简体   繁体   中英

Replace all quotes that are not in html-tags

currently i am replacing all my quotes inside a text with special quotes. But how can i change my regex that only quotes inside the text will be replaced and not the ones who are used in html tags.

$text = preg_replace('/"(?=\w)/', "»", $text);
$text = preg_replace('/(?<=\w)"/', "&laquo;", $text);

I am not that fit in regular expressions. The problem is that i need to replace the starting quotes with another symbol than ending quotes.
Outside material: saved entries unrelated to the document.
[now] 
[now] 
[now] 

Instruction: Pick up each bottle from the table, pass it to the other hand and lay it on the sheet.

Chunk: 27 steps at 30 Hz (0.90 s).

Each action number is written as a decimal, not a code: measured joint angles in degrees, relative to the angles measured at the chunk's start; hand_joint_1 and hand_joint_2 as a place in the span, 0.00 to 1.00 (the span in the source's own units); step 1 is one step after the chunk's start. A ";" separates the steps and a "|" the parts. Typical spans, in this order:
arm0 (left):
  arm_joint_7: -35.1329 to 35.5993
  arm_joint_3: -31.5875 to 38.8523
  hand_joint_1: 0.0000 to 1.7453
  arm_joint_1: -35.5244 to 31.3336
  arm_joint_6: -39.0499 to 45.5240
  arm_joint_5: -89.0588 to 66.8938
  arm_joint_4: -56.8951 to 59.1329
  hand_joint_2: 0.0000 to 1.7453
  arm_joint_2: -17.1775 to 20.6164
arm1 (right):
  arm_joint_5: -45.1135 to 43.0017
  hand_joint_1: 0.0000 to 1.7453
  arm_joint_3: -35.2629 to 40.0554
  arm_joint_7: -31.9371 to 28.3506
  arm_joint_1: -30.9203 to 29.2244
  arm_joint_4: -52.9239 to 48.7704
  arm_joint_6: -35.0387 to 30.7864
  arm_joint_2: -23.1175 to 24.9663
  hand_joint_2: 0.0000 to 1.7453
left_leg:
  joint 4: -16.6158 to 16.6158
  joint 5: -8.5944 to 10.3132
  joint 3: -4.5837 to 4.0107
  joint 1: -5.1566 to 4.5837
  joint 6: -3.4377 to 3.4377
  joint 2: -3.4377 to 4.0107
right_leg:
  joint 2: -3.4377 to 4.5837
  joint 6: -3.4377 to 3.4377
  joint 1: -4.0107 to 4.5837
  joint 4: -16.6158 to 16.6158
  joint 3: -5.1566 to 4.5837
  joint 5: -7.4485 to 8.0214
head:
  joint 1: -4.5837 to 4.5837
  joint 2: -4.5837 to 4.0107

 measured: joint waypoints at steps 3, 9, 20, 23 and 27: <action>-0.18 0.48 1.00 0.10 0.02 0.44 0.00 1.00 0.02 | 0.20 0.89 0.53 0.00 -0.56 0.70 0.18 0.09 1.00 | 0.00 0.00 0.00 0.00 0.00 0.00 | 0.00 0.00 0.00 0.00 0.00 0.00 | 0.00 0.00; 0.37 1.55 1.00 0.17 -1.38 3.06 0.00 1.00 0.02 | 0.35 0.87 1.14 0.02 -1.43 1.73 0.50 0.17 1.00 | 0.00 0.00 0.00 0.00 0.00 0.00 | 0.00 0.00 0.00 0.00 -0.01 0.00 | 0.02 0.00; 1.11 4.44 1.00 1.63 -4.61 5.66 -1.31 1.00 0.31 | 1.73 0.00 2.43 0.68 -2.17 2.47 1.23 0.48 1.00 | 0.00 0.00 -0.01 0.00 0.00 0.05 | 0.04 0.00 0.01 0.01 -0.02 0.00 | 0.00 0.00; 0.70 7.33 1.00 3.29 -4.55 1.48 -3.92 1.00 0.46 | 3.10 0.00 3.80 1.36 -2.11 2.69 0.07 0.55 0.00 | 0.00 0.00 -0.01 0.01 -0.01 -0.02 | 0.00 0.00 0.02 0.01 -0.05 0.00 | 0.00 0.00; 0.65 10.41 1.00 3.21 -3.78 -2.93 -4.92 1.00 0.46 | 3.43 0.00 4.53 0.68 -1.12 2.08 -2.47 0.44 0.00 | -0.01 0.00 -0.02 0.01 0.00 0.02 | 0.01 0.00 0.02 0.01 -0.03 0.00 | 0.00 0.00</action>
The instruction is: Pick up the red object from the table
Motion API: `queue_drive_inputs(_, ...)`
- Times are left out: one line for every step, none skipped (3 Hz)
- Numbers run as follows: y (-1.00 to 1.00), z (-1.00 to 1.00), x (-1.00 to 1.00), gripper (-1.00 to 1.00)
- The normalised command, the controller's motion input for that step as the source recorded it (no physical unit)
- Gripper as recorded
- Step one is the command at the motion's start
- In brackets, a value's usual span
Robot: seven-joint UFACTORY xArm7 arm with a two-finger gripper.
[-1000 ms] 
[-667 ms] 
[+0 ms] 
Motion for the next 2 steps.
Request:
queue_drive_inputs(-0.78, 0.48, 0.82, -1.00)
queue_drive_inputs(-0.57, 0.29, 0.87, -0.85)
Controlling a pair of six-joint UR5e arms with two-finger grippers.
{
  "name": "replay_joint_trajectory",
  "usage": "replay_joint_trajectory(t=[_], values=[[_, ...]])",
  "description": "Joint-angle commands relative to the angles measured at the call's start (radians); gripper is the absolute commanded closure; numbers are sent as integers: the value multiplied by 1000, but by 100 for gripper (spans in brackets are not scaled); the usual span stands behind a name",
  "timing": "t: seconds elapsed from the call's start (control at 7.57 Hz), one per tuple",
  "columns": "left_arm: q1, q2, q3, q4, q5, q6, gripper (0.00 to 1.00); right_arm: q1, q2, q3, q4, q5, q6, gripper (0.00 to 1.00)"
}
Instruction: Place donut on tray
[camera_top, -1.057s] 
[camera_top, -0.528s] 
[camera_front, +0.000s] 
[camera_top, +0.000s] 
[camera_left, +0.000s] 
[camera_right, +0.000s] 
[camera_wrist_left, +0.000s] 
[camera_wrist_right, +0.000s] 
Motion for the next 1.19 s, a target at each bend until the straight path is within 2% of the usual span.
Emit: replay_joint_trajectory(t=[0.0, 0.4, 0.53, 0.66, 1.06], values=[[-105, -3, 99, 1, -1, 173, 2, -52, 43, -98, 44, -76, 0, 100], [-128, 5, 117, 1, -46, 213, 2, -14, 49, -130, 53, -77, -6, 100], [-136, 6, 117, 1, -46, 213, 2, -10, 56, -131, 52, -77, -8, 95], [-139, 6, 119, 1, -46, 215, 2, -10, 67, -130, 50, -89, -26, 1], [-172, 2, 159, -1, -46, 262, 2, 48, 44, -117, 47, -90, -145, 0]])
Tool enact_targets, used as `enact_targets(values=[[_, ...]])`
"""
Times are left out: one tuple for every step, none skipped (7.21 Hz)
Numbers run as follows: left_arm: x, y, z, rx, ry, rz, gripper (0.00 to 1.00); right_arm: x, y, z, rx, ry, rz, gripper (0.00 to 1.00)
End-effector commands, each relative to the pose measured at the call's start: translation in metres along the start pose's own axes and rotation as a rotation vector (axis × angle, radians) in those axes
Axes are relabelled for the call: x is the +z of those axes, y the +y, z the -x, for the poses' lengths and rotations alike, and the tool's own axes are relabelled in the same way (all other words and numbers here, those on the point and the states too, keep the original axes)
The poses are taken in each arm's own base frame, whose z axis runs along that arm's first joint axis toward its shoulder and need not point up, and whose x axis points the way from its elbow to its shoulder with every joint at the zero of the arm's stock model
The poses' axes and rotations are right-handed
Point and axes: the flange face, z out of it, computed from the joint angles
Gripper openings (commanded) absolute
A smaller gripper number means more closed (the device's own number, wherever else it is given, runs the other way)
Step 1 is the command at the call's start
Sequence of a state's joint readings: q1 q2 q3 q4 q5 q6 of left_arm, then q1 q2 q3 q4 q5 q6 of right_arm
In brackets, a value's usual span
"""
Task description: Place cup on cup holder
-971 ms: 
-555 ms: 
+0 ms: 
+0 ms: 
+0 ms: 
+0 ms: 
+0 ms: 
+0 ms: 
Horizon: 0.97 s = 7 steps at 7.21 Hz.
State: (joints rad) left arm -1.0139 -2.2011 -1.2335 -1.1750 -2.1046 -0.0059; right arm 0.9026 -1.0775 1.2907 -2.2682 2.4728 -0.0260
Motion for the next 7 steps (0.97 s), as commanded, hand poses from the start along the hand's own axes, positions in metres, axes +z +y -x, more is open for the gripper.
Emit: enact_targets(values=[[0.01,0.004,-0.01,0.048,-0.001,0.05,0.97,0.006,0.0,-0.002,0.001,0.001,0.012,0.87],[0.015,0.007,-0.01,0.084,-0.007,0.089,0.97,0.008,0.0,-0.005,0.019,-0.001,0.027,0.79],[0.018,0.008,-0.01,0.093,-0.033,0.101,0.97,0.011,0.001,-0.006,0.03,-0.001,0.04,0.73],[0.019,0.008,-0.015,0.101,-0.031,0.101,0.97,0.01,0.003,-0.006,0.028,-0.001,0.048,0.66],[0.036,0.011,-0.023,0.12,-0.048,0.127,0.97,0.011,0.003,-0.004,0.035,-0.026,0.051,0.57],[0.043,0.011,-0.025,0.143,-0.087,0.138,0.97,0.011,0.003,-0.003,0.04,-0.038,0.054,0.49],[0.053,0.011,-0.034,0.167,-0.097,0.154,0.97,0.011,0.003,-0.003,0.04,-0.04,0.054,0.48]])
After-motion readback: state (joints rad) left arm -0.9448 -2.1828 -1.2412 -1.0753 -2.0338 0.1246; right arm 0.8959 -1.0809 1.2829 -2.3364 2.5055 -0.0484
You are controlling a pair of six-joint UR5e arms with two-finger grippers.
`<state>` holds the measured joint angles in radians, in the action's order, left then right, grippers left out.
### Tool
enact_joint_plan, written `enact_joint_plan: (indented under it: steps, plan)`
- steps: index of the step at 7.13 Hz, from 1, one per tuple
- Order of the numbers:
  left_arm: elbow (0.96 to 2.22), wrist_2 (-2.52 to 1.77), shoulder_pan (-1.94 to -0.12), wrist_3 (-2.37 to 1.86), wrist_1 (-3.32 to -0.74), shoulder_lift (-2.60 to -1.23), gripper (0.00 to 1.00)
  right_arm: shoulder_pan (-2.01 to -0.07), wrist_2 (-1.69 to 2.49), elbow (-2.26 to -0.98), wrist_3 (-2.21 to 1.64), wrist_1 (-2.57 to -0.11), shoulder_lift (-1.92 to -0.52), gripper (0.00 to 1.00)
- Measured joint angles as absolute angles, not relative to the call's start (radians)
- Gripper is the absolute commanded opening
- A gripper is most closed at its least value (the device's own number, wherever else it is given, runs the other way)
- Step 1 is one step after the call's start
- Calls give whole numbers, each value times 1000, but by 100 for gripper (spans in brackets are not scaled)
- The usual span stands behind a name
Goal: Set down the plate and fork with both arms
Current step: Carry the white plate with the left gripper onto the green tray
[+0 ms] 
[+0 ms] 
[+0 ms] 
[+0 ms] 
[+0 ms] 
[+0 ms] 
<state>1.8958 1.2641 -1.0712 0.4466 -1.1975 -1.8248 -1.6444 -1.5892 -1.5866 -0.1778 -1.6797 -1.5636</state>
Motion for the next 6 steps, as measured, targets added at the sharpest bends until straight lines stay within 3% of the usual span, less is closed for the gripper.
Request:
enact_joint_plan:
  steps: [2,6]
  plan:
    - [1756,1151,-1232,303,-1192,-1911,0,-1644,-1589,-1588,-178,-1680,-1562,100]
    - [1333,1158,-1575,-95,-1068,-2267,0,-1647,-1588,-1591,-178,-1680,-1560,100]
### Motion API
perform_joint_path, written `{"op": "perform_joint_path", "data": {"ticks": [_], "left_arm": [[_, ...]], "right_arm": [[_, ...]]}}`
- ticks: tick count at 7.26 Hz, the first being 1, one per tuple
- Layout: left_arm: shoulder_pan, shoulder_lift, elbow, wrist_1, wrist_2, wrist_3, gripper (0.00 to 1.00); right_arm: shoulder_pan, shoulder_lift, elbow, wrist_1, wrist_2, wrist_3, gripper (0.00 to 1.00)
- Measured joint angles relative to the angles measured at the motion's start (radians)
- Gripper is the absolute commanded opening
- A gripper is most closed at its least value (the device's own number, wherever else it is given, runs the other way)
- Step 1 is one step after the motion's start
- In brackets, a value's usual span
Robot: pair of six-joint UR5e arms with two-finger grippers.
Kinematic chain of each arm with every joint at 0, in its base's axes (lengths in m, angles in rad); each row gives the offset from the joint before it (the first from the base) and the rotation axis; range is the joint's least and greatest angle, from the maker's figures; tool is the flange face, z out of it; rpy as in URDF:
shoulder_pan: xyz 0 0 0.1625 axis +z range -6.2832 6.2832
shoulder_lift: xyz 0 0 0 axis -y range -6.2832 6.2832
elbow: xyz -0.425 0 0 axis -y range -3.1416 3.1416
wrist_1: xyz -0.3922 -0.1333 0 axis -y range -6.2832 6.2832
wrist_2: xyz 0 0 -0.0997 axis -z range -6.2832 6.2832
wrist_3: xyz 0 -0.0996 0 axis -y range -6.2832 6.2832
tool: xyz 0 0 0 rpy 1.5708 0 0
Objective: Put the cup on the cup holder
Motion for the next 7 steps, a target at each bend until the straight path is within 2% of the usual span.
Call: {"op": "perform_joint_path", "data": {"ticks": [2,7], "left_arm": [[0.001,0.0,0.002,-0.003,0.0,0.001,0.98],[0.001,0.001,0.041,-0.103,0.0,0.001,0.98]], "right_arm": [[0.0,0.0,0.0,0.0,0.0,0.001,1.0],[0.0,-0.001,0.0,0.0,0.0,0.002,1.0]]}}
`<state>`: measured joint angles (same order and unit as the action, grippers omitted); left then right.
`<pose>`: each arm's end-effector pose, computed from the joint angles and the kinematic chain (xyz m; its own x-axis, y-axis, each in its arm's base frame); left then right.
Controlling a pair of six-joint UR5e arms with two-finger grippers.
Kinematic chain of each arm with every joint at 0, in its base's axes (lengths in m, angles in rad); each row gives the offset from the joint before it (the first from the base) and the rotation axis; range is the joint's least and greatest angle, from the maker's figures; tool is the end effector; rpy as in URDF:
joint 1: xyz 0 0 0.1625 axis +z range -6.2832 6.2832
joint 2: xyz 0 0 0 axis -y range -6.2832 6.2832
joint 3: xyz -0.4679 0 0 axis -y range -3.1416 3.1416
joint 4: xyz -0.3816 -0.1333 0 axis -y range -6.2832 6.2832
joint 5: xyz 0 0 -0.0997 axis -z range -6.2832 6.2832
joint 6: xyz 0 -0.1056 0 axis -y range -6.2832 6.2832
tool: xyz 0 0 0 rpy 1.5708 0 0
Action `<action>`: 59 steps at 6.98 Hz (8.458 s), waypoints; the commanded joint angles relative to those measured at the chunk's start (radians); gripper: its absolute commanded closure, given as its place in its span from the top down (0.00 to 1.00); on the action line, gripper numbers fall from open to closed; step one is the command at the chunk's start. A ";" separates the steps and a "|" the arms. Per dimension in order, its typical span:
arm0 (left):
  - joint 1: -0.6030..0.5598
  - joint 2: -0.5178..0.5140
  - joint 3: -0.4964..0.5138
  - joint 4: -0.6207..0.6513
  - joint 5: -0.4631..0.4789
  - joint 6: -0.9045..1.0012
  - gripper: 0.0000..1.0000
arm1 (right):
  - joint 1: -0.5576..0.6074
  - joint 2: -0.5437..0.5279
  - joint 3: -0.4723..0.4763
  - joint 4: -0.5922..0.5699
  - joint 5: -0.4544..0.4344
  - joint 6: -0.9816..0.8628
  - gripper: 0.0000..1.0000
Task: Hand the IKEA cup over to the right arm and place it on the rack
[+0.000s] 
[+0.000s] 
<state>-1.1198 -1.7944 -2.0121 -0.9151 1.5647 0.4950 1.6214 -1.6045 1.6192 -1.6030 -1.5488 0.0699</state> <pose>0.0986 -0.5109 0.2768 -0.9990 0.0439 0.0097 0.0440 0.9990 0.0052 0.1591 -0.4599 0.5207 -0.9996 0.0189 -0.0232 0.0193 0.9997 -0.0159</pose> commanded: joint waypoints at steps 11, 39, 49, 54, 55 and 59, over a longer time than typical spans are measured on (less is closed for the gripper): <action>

If you do need more information, say so.

Any help is appreciated!

EDIT

Test Case

<p>This is a "wonderful long text". At least it should be. Here we have a <a href="http://wwww.site-to-nowhere.com" target="_blank">link</a>.</p>

The expected output should be:

<p>This is a &raquo;wonderful long text&laquo;. At least it should be. Here we have a <a href="http://wwww.site-to-nowhere.com" target="_blank">link</a>.</p>

Right now it is like this:

<p>This is a &raquo;wonderful long text&laquo;. At least it should be. Here we have a <a href=&raquo;http://wwww.site-to-nowhere.com&laquo; target=&raquo;_blank&laquo;>link</a>.</p>

EDIT 2

Thx for the answer of Kamehameha i've added the following code to my script:

$text = preg_replace("/\\"([^<>]*?)\\"(?=[^>]+?<)/", "&raquo;\\1&laquo;", $text);

What worked great in the regex tester does not replace anything. Did i do anything wrong?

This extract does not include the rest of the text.